» YOUR ASSIGNMENT
Look below for the line with "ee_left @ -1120"; begin the copy there and stop after the line with "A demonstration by", keeping the text exact and the pictures out.

+++++

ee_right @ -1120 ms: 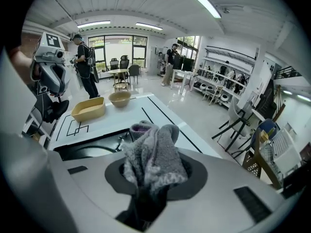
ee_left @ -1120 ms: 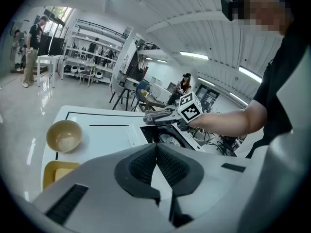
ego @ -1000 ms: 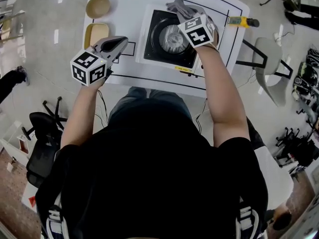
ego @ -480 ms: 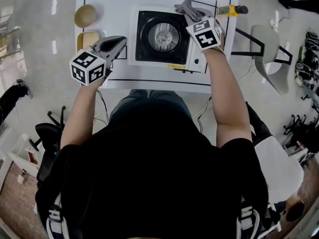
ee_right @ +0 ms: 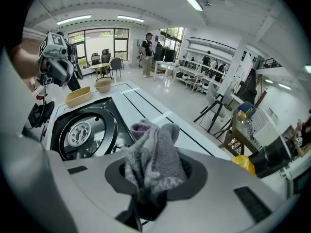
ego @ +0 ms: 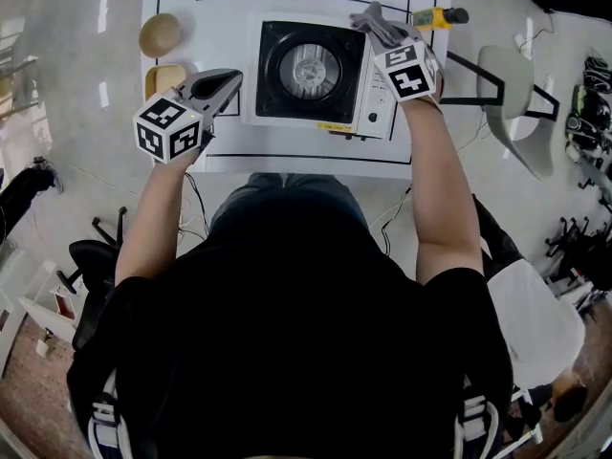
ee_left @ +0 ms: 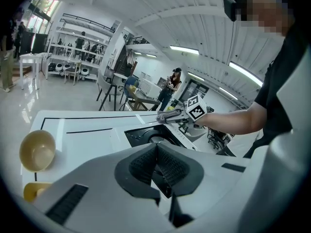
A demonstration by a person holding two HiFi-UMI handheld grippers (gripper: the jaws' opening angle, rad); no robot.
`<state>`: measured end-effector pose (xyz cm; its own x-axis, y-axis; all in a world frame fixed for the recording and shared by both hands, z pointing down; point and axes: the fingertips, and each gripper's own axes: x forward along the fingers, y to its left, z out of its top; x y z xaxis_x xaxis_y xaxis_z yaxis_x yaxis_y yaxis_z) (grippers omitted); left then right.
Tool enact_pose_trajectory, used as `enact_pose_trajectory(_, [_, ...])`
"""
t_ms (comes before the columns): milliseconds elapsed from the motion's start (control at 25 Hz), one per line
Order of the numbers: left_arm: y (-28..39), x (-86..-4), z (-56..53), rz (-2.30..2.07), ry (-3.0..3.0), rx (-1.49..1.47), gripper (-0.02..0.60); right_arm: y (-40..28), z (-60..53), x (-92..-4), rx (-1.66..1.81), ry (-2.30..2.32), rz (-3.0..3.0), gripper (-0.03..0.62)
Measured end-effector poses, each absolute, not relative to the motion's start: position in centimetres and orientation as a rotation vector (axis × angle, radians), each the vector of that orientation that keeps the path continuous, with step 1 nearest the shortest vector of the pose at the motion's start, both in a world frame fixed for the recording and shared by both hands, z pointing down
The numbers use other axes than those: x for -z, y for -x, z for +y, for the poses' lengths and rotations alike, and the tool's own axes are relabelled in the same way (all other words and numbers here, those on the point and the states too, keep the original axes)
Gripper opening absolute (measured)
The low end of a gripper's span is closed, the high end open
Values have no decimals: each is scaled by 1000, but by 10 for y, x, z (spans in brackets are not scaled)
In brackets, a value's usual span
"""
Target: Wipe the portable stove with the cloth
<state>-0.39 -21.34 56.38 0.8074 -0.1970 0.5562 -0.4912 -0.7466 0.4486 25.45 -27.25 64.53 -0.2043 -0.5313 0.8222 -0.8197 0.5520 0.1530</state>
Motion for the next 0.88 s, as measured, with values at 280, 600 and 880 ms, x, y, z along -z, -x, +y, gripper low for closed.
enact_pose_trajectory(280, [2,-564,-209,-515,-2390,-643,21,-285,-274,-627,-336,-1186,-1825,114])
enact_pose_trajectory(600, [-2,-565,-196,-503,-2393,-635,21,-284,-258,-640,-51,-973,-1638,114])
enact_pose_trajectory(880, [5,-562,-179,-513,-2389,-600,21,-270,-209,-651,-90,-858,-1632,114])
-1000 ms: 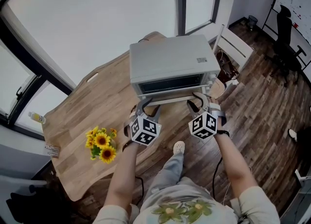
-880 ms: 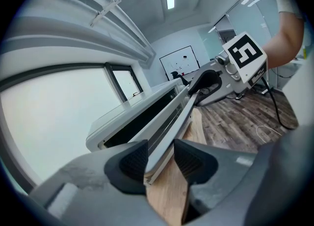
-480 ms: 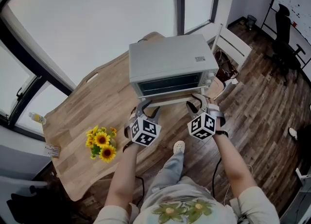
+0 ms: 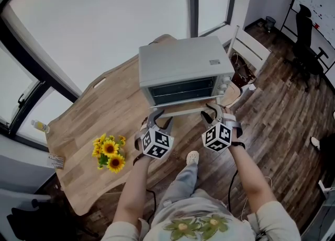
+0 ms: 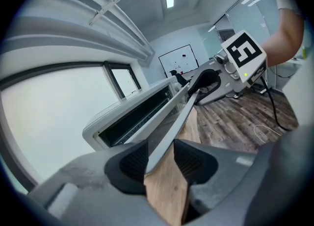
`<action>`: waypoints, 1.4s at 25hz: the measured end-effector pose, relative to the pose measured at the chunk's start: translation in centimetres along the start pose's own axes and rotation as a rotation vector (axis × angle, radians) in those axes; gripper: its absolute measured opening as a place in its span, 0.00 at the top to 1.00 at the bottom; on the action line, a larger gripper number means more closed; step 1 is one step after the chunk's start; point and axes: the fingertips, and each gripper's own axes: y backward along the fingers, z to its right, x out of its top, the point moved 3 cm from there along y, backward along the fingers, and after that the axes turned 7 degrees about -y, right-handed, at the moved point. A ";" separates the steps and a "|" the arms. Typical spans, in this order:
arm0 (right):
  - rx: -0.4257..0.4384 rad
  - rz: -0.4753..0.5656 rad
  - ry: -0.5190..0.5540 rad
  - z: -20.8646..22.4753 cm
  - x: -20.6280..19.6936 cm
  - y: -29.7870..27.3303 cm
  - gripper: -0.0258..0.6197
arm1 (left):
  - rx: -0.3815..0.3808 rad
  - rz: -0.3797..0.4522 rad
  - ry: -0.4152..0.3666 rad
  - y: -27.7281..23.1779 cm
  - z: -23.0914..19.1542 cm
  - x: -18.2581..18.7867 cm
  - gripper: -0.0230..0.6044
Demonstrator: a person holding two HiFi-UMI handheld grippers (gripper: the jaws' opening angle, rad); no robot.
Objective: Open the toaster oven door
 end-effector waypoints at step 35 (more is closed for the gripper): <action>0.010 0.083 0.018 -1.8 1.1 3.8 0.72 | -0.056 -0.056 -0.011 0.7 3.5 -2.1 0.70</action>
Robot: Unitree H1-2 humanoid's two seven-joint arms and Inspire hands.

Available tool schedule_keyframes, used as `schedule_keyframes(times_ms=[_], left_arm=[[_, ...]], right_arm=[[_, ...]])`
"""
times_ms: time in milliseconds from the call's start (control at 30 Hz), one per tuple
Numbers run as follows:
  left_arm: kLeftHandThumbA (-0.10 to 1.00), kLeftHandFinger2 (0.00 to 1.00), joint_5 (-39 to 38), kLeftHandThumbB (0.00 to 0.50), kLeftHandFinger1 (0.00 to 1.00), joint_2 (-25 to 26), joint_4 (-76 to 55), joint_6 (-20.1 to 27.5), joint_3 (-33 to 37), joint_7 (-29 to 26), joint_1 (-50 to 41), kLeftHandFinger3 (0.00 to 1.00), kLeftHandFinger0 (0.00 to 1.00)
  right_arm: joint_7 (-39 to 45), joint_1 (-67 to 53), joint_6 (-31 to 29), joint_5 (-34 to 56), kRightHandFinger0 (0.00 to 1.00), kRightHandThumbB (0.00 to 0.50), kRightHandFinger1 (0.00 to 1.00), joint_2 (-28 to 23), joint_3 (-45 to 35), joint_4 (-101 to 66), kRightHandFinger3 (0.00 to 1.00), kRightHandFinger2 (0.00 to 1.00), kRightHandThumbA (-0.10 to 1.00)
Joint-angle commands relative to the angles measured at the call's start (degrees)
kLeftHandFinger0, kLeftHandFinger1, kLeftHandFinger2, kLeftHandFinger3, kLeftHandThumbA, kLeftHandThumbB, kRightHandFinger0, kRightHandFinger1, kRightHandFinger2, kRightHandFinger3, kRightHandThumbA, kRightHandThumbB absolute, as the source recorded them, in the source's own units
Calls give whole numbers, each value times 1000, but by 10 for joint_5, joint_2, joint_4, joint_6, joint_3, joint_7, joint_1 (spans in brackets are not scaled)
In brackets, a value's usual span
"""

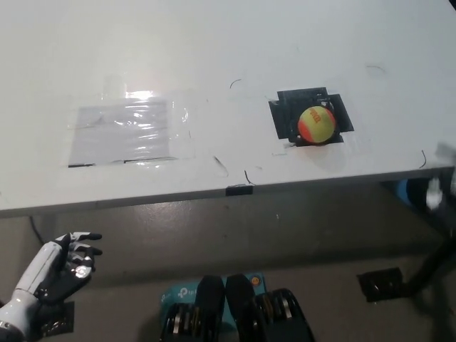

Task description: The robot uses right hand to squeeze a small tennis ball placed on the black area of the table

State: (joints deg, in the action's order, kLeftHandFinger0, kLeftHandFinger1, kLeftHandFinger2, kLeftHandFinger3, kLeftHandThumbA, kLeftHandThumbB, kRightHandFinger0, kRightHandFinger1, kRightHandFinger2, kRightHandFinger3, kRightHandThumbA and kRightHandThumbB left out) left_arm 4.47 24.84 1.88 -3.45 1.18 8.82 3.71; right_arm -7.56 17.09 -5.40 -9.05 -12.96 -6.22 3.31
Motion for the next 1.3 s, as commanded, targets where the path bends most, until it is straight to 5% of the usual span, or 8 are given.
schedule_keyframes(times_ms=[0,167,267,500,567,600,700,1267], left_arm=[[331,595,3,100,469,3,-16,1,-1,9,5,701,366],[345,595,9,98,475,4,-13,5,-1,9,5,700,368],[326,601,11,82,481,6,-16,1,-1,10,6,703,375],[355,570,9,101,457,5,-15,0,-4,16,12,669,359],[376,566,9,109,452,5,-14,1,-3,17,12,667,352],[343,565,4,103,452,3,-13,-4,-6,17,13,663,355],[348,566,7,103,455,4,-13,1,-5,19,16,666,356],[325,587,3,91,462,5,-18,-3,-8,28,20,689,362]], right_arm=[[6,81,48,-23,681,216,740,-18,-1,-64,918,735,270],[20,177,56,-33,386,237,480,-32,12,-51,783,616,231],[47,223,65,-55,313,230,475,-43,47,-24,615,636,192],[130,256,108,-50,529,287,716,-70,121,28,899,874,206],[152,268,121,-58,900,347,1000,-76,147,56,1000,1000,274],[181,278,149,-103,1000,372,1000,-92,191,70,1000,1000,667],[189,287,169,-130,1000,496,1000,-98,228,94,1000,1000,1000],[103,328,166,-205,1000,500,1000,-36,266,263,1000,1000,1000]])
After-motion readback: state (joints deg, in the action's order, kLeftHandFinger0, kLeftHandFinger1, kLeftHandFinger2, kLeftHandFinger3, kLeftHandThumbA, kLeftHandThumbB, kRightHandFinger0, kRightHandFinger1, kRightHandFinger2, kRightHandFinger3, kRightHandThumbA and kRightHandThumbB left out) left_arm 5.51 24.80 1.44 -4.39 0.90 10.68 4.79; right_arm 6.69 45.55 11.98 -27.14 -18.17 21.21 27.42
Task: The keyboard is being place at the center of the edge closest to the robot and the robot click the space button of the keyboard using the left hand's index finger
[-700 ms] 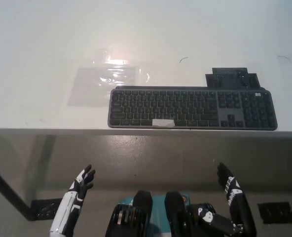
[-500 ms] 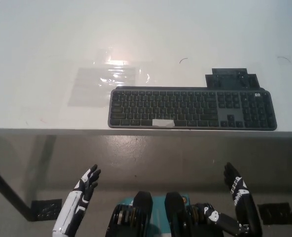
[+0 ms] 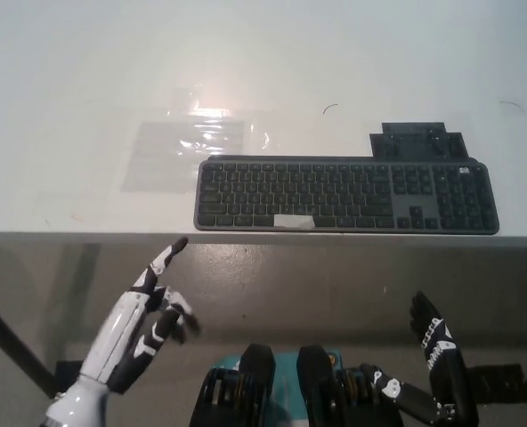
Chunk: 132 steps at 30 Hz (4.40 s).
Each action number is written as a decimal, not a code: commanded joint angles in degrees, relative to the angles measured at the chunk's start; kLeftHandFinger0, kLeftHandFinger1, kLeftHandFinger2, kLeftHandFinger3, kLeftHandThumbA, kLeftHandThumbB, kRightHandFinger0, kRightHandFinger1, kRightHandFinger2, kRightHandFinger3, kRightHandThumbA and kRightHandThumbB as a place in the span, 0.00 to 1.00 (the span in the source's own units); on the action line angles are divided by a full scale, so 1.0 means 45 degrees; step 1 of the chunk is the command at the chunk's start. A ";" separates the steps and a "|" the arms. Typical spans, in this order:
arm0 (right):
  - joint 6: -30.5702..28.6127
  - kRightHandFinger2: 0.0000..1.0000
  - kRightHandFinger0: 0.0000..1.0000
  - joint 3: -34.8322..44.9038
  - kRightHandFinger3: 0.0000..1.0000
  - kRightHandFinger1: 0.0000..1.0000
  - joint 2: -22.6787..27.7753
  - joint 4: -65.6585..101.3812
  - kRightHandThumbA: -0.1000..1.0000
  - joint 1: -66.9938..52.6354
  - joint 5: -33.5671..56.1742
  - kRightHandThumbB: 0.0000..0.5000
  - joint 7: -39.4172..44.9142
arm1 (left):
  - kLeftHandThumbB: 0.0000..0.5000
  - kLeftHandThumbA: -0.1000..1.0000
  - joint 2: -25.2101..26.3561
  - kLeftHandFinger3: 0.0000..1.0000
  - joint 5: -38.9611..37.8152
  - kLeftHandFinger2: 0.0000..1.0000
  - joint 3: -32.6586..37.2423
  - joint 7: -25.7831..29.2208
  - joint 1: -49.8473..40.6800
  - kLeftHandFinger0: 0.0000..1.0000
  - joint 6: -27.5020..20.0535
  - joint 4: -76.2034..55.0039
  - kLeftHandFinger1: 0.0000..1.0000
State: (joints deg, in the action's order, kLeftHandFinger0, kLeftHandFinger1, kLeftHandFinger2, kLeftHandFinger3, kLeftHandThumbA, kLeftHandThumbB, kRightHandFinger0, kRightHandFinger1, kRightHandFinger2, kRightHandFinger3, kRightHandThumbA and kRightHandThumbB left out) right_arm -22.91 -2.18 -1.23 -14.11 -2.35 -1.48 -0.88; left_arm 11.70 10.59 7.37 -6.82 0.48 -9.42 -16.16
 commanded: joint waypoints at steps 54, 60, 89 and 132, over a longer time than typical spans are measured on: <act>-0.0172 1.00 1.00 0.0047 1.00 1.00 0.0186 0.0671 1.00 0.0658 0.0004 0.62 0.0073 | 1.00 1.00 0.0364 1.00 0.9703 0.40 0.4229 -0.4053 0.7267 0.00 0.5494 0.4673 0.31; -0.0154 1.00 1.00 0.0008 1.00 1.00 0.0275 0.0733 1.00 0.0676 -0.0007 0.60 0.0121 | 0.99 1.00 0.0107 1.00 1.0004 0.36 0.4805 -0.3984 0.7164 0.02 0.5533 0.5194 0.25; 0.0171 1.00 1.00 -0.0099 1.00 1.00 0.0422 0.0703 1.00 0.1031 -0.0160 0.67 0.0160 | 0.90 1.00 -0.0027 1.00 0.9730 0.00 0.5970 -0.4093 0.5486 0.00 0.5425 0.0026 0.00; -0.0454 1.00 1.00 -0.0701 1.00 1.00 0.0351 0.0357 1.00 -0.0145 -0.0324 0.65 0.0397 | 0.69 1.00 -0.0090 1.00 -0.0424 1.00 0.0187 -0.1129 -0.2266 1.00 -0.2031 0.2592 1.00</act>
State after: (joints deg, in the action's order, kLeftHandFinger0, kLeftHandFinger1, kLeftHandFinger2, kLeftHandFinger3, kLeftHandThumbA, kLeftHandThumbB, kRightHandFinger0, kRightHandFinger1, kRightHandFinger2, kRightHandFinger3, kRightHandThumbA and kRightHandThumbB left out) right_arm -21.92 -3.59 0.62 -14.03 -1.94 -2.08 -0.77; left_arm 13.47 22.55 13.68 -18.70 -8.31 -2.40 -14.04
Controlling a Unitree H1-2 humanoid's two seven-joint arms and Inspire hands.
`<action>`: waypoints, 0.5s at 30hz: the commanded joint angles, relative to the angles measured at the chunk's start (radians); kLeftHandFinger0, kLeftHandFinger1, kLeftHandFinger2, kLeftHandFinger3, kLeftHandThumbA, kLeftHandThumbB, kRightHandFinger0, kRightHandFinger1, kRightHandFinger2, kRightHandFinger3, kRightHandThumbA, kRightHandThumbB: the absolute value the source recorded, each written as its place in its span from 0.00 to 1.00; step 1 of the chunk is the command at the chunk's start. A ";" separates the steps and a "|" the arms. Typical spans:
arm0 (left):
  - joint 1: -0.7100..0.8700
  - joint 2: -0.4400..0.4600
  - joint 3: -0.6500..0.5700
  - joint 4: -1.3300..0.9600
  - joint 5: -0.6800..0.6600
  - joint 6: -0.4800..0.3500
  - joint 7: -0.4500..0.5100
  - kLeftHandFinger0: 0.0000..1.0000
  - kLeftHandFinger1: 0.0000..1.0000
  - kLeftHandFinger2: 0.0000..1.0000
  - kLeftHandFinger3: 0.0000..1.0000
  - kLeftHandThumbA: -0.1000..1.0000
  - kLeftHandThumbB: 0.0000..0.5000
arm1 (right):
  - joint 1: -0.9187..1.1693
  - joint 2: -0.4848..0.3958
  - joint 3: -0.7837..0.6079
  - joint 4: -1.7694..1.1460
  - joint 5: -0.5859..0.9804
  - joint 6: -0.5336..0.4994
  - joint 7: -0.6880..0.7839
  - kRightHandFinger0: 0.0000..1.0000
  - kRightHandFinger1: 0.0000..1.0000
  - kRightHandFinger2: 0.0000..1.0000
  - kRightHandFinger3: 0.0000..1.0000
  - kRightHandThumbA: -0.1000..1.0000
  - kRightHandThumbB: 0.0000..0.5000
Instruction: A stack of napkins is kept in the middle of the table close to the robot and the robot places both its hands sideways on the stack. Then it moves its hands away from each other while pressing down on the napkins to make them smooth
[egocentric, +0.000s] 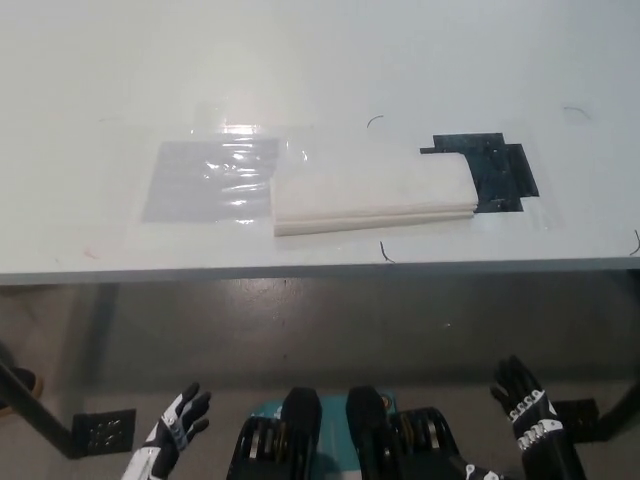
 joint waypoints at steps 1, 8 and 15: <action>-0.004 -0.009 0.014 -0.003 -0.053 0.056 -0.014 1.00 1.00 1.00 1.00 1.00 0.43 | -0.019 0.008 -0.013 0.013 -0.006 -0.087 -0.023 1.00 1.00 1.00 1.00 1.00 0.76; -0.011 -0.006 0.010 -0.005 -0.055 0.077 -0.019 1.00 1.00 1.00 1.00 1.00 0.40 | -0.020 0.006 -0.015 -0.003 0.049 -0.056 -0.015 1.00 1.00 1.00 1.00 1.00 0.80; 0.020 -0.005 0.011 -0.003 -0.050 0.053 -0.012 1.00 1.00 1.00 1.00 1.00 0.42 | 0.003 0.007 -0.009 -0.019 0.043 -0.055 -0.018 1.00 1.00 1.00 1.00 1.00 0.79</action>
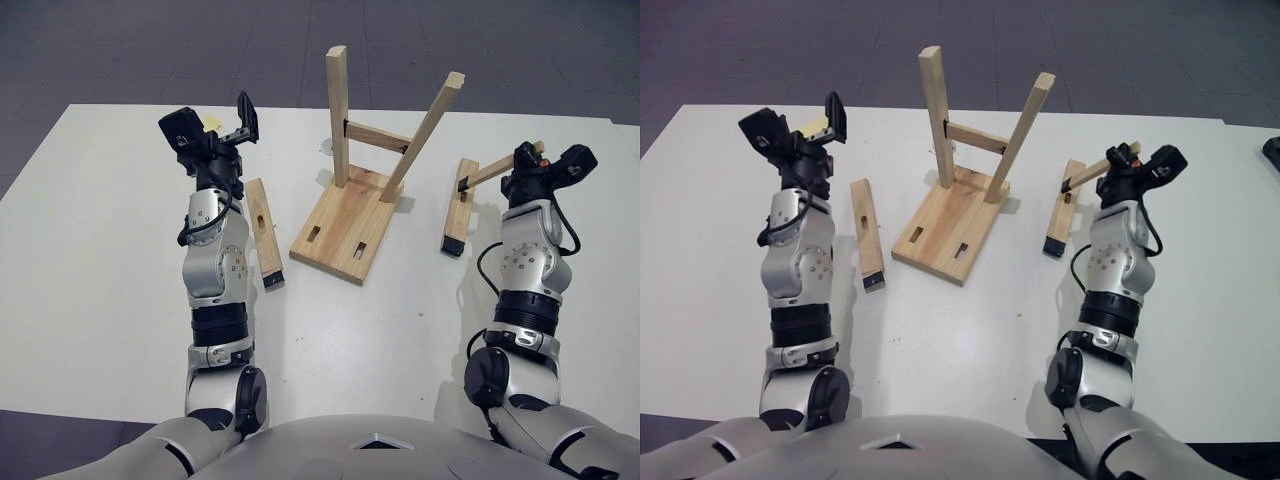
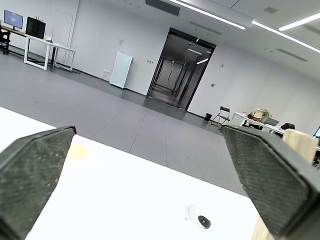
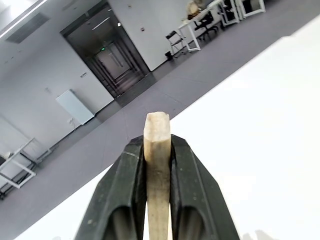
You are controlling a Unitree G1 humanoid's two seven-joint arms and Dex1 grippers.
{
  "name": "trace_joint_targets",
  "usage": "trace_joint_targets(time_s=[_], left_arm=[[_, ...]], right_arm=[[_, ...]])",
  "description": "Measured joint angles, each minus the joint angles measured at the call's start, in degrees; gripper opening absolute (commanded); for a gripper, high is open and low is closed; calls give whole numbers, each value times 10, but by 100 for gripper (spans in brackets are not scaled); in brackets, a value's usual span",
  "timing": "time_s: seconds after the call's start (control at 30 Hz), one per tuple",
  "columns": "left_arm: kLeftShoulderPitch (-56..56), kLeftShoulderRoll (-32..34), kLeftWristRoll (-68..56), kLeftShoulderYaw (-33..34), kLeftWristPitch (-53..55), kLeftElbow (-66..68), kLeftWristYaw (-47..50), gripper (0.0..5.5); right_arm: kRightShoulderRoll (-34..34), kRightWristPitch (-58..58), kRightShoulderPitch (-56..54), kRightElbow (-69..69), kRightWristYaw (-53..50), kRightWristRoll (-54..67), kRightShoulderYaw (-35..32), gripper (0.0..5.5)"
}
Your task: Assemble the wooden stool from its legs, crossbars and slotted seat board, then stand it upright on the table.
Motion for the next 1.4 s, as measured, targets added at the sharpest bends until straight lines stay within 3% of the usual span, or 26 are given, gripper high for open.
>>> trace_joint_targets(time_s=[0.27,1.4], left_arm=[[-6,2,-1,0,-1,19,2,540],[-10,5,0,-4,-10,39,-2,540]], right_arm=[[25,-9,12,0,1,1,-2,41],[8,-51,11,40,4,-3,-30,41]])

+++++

» ANSWER SPACE
ee_left @ -1120 ms: 
ego @ -1000 ms: 
ego @ -480 ms: 
ee_right @ +0 ms: 
ego @ +0 ms: 
ee_left @ +0 ms: 
A demonstration by a person holding two HiFi-UMI handheld grippers (gripper: the jaws' opening angle, rad); no robot.

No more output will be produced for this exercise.